Cyber, supply chain, environmental issues considered top threats
Cybersecurity, supply chain disruptions and resilience, and environmental issues dominate two key reports released last week.
The World Economic Forum’s Global Risks Report and Allianz Global Corporate & Specialty SE’s 2022 Risk Barometer also note the interconnectedness of risks and the continued influence on other risks of the COVID-19 pandemic, which itself is still among the main exhibits.
The Risk Barometer, based on a survey of 2,650 risk management professionals, including Allianz customers and staff, from 89 countries, ranked cyber incidents, business interruptions and natural disasters as the most important global business risks for 2022. Climate change ranked sixth, its highest rank ever, gaining three positions from the 2021 barometer.
Cyber reclaimed the top spot after slipping to second place last year, noted Rani Christie, regional distribution manager, North America, in Alpharetta, Georgia, for AGCS.
“Ransomware attacks, data breaches and information technology outages are reaching unprecedented levels. We’ve seen a trend over the past few years almost as a commercialization of cybercriminal activity,” said Christie.
Risk managers are building resilience to deal with cybercriminals who face a much lower barrier to entry in terms of technical skills and funding, and who have global reach, he said.
The WEF’s Global Risks Report identified rising supply chain and cyber risks among the key challenges in the near term, as climate and environmental issues dominated in the long term. The report is based on the organization’s Global Risk Perceptions Survey, using 959 responses from professionals across eight regions in technology, economics and other fields.
Risk factors often influence each other, as events such as the pandemic have led to changes, such as working from home, which in turn have increased cyber exposures, said Colleen Zitt, director of risks at Zurich North America in Schaumburg, Illinois.
“Digital transformation and working from home have certainly attracted bad cyber actors and ultimately increased the risk for companies and businesses,” she said. “Last year’s report talked about COVID eclipsing much of the risk landscape. This year it hasn’t gone away, evidenced by the way COVID-19 pushes and causes things like a ripple effect.
“The remote work environment we’ve been in for the past few years has obviously created a vulnerability,” Mr. Christie said.
The pandemic has acted almost as a stress test for business systems such as supply chains, exposing weaknesses.
“We started to see where the limits of our supply chain and resiliency were,” said Reid Sawyer, group leader of emerging risks and US cyber advisory practice in Chicago for Marsh LLC.

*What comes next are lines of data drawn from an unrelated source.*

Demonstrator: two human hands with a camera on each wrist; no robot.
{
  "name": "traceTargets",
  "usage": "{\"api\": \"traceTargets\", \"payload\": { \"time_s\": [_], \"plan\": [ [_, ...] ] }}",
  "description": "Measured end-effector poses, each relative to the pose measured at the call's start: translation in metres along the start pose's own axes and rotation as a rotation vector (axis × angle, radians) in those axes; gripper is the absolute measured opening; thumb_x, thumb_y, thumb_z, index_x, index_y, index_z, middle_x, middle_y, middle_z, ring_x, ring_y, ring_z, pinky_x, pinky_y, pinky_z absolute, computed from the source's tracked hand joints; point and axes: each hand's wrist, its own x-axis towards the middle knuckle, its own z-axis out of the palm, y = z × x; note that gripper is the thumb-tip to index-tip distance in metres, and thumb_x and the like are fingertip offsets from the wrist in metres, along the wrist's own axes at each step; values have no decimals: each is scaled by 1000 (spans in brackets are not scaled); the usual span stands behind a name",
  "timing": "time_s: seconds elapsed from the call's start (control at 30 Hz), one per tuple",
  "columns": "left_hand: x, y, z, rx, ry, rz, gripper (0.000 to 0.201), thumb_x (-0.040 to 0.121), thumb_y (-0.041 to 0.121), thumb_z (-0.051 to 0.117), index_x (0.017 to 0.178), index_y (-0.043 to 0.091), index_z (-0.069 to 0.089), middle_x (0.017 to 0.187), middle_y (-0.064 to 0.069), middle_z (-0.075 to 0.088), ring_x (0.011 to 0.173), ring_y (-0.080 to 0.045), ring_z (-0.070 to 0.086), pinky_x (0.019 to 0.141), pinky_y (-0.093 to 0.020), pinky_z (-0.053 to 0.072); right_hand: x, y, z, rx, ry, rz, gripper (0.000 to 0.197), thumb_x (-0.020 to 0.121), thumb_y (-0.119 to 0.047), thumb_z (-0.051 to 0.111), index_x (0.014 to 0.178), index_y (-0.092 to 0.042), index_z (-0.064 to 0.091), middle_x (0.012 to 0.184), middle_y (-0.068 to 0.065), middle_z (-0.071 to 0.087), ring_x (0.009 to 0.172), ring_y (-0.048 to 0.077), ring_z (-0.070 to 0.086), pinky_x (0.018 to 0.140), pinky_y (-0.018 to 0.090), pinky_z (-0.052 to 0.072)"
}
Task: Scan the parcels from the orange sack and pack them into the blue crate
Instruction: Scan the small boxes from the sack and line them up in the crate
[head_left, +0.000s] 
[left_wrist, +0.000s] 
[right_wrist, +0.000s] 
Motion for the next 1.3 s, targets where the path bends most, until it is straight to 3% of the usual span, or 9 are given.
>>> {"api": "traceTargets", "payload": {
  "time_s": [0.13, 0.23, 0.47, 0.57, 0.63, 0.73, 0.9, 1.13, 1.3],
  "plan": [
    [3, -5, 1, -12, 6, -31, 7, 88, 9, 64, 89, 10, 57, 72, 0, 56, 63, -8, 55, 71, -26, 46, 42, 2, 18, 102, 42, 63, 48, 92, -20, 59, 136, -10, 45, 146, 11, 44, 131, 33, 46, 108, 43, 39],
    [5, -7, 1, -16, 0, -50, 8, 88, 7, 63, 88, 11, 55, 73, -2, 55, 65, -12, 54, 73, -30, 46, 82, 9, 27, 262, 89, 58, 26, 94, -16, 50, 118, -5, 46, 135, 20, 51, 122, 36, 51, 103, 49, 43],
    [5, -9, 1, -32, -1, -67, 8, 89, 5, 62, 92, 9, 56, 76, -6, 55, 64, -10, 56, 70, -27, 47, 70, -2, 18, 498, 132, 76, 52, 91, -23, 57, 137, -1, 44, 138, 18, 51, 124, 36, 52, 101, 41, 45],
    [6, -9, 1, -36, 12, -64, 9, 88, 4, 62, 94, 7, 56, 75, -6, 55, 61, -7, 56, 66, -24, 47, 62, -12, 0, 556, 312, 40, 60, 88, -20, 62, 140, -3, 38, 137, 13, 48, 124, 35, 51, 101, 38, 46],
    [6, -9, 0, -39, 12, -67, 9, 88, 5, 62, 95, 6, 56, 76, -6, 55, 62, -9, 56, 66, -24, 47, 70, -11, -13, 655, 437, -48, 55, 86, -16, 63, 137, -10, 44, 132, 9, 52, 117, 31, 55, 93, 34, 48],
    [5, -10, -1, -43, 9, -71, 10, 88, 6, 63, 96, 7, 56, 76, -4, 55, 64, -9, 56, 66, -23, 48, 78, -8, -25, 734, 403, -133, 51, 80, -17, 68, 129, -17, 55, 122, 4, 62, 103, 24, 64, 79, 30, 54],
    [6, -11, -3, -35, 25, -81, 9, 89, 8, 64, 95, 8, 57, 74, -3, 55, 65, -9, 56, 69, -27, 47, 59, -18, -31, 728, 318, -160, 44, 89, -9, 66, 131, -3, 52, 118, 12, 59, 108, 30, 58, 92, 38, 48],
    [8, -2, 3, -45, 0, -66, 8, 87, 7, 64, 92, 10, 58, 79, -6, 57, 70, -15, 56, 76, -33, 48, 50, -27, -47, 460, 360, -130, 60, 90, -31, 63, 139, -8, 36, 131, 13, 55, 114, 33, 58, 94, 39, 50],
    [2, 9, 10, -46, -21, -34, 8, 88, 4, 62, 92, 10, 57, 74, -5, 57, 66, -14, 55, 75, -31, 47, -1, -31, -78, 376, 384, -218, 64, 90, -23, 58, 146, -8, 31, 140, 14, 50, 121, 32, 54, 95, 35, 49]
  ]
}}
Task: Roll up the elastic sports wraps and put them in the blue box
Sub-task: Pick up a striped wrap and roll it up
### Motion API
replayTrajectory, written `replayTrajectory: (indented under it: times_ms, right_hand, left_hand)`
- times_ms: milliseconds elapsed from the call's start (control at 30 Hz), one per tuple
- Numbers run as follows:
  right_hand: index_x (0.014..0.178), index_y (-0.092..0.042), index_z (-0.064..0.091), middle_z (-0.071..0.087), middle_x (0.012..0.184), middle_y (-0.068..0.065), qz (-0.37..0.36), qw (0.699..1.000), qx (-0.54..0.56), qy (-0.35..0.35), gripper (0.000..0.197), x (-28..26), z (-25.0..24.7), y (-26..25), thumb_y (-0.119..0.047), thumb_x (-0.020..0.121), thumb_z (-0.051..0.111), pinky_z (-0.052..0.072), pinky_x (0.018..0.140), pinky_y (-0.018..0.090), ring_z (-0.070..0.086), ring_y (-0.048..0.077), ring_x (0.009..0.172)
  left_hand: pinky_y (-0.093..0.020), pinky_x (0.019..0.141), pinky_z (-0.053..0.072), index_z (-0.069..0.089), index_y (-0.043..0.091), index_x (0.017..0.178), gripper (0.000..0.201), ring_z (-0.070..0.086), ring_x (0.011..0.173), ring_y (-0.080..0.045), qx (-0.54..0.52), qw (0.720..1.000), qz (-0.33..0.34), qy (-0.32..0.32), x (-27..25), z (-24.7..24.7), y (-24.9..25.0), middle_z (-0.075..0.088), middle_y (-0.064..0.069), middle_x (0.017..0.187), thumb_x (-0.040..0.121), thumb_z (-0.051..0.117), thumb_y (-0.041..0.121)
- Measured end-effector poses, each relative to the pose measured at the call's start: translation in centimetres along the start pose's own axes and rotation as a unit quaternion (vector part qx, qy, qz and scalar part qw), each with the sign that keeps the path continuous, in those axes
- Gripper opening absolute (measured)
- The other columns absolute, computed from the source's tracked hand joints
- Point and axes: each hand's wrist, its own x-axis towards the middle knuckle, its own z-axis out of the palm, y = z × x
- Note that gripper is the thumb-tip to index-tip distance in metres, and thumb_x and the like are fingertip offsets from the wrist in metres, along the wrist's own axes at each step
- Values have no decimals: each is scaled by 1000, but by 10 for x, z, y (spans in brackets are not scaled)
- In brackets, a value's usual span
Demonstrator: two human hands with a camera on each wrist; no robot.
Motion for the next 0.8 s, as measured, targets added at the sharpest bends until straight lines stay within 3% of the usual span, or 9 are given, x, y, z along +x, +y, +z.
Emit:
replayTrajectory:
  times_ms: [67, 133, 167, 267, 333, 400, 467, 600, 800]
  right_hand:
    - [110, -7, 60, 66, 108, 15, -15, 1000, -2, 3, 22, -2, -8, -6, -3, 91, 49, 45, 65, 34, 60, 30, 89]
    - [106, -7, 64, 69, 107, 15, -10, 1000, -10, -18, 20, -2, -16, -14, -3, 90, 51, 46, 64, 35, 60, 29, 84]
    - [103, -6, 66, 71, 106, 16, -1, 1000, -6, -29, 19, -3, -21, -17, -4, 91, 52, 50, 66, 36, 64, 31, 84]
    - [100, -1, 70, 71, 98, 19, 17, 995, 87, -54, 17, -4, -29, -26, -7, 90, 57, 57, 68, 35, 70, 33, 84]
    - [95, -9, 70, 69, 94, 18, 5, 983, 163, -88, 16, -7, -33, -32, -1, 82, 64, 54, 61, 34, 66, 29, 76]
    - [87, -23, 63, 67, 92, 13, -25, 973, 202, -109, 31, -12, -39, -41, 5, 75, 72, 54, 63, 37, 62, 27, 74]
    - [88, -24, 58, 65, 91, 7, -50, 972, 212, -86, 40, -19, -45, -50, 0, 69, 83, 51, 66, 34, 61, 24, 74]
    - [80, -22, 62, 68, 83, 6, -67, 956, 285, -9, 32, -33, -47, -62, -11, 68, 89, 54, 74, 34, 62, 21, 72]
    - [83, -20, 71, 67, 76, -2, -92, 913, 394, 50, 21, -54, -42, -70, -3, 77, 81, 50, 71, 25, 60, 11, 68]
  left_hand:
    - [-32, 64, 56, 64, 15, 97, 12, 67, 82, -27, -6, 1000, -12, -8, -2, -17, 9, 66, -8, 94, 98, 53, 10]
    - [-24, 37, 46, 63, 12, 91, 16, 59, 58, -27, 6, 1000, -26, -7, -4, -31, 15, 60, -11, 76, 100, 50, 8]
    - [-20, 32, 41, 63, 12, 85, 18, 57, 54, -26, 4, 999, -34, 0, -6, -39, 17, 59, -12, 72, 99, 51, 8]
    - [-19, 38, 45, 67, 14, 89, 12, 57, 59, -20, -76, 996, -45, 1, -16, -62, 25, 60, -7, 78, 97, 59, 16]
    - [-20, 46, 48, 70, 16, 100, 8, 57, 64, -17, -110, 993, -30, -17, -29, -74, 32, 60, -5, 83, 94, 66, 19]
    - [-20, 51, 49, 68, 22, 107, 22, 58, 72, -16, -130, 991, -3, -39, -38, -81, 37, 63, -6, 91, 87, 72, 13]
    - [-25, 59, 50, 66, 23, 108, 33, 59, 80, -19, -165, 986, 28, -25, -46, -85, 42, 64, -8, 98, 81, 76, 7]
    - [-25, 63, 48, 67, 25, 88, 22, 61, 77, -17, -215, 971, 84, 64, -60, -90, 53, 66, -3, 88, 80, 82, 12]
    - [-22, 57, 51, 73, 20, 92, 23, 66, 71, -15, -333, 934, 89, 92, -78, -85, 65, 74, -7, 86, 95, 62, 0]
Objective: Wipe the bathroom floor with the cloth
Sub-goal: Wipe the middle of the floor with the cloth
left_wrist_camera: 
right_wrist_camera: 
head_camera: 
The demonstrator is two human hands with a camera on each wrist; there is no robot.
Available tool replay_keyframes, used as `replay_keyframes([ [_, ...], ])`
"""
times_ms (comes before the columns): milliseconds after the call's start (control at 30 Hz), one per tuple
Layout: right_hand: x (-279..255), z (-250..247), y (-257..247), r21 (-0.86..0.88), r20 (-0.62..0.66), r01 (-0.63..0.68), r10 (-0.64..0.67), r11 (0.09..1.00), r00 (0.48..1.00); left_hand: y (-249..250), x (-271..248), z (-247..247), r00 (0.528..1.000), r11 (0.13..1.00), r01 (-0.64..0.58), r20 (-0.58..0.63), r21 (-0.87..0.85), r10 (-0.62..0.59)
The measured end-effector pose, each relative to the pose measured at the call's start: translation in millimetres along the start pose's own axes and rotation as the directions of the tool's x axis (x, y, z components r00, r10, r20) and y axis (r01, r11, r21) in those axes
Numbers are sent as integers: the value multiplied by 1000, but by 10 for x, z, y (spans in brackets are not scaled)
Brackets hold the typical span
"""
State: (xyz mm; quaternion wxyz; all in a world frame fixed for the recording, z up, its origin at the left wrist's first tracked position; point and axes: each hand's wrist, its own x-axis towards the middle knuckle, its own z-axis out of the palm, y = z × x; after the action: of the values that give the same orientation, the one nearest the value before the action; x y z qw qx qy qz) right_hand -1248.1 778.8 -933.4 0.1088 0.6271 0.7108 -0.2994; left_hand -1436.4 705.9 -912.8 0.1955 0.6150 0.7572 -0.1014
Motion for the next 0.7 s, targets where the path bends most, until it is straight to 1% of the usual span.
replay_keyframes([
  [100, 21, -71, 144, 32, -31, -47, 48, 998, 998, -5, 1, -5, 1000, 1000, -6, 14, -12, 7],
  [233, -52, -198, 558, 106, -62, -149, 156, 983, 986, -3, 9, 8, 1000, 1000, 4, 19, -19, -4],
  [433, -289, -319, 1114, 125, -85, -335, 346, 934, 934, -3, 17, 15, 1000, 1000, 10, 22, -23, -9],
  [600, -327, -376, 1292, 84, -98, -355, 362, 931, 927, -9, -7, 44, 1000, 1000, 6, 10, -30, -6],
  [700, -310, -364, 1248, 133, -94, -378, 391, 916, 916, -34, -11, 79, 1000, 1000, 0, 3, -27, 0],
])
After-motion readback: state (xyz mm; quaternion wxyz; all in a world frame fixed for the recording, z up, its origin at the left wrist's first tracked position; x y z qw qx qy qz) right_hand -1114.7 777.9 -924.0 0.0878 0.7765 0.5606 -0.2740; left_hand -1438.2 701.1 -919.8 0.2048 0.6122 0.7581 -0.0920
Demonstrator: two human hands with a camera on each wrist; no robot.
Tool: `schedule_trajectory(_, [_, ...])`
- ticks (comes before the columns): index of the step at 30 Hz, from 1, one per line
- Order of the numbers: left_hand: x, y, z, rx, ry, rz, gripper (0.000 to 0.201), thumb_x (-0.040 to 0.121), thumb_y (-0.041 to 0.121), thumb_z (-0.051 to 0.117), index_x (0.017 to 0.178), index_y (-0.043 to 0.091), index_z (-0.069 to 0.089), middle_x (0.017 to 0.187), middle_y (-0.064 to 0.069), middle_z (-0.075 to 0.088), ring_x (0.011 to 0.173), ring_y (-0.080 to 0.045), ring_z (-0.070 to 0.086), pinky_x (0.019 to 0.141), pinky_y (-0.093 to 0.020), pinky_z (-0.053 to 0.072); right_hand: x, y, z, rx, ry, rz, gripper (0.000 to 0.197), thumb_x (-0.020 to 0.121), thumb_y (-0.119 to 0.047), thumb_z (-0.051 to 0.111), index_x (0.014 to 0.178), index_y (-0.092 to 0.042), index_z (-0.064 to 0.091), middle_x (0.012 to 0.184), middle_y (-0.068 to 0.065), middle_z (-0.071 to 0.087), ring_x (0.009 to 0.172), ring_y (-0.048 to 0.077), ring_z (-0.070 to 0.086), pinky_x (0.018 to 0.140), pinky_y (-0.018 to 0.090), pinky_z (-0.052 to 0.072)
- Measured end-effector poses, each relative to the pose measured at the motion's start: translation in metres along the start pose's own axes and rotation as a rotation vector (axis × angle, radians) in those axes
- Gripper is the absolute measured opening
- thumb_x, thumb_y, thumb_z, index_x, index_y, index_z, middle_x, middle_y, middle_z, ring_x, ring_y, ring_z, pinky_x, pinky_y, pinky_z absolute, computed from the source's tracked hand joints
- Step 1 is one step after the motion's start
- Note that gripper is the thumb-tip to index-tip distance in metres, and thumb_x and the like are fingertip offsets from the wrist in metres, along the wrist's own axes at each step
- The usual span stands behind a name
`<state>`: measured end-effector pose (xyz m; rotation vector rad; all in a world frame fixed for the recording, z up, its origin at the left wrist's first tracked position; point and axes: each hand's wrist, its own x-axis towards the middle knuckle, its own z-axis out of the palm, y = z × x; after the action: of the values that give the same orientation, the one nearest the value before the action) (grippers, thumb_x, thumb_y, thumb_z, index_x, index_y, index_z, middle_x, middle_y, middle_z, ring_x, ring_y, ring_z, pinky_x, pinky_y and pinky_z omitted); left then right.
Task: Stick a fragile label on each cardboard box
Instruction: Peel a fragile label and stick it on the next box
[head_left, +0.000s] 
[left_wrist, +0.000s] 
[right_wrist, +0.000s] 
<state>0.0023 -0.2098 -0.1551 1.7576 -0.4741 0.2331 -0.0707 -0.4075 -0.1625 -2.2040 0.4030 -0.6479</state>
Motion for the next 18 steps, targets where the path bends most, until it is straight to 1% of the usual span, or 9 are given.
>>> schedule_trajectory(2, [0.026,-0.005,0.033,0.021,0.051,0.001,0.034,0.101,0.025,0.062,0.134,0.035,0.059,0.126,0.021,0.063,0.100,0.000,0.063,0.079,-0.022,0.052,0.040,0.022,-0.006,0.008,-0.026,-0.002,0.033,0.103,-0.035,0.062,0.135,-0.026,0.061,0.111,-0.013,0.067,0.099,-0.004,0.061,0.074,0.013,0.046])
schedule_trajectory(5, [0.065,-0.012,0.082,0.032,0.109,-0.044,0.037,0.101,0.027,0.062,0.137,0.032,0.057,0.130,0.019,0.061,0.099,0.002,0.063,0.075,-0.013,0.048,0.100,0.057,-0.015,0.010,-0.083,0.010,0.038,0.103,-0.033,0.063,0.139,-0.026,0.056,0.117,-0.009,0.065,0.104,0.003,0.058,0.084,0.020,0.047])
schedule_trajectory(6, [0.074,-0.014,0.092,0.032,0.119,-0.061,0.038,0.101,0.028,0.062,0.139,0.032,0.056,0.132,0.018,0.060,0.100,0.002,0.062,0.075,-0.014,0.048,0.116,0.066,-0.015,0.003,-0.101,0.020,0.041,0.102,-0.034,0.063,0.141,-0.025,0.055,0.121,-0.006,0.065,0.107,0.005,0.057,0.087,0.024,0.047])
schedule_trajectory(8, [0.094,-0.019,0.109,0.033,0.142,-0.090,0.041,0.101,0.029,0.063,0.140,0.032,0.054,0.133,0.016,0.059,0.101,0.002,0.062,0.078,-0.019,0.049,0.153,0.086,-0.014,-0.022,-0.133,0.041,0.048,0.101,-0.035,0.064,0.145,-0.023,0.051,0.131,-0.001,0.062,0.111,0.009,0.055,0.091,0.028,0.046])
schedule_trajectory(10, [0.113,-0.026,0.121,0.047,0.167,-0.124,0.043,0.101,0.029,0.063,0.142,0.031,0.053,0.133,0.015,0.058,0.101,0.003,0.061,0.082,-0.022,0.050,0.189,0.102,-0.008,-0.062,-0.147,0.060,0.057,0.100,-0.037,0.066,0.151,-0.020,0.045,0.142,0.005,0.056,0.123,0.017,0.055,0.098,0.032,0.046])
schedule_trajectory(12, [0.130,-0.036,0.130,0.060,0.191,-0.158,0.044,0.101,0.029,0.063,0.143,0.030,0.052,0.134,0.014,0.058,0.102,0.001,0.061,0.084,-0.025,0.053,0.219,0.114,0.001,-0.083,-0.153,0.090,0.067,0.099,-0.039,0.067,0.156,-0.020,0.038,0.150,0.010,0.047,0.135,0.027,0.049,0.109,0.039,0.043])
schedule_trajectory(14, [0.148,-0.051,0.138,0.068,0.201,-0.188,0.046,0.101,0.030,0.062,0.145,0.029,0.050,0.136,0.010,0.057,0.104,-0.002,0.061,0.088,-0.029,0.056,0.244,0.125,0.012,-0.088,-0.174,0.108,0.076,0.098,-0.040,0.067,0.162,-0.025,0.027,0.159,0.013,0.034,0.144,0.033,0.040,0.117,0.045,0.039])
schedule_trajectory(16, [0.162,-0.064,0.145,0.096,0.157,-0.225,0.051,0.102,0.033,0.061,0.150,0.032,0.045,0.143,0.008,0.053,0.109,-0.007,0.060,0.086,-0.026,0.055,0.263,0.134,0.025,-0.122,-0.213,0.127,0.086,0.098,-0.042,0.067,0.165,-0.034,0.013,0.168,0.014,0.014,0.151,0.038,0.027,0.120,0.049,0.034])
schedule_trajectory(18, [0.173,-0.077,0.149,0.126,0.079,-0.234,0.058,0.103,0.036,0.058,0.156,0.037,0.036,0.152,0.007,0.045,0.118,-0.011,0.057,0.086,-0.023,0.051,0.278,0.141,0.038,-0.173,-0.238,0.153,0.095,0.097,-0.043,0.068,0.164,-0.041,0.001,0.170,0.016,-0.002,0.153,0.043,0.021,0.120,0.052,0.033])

The interconnectedness of risk factors complicates managing exposures, Sawyer said. “How do you stress test for the pandemic, even the environment, because all of these things intersect with supply chains at some point.”
Business interruption, the second biggest threat according to Allianz’s Risk Barometer, can directly affect supply chains, Mr Christie said, again showing how perils influence each other. “The ripple effect of business interruption is huge,” he said.
Environmental concerns dominated the long-term view of the WEF’s Global Risks Report, with ‘failure of climate action’, ‘extreme weather events’ and ‘biodiversity loss’ ranking among the three risks most serious over a 10-year horizon. “Clearly a transition is needed from fossil fuels,” Ms Zitt said.
Mr. Sawyer said climate change poses some of the same risks and exposure challenges as COVID-19. “How do we think about systemic risk? It’s the same system dynamics that are now being tested in a way that they haven’t been in the last 10 to 15 years,” he said.